# [TASK DETAILS]
Starting at the first line of the data, please print exactly those lines through the one that holds "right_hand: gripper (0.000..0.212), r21", omitting every picture.

# [DATA EXTRACT]
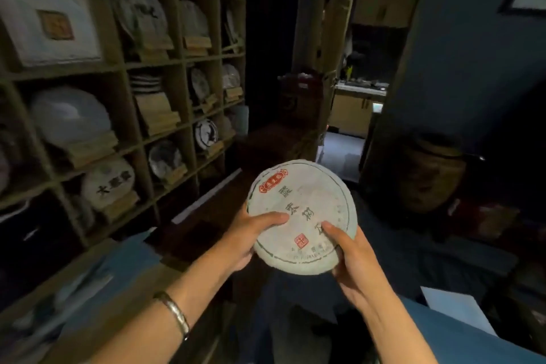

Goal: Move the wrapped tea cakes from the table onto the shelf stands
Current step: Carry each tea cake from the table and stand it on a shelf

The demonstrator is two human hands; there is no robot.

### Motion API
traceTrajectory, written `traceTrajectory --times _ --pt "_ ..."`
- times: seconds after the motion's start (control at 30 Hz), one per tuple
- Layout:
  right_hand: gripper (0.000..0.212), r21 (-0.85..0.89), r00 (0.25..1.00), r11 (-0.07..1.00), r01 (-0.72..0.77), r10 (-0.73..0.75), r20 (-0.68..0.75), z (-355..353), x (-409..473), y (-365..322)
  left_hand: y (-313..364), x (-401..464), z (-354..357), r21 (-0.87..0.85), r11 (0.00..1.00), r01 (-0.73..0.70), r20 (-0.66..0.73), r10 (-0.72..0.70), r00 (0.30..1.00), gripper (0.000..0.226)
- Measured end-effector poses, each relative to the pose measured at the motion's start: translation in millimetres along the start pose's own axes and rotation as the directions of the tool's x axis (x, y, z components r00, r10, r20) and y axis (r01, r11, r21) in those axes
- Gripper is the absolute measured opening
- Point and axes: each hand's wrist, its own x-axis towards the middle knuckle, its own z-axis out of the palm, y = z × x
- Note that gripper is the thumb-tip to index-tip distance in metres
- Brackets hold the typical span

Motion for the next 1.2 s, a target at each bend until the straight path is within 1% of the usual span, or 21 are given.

# [SOLUTION FOR THIS TASK]
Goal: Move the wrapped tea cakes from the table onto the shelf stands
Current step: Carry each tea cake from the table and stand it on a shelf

The demonstrator is two human hands; there is no robot.

### Motion API
traceTrajectory, written `traceTrajectory --times _ --pt "_ ..."`
- times: seconds after the motion's start (control at 30 Hz), one per tuple
- Layout:
  right_hand: gripper (0.000..0.212), r21 (-0.85..0.89), r00 (0.25..1.00), r11 (-0.07..1.00), r01 (-0.72..0.77), r10 (-0.73..0.75), r20 (-0.68..0.75), z (-355..353), x (-409..473), y (-365..322)

This answer requires nothing further.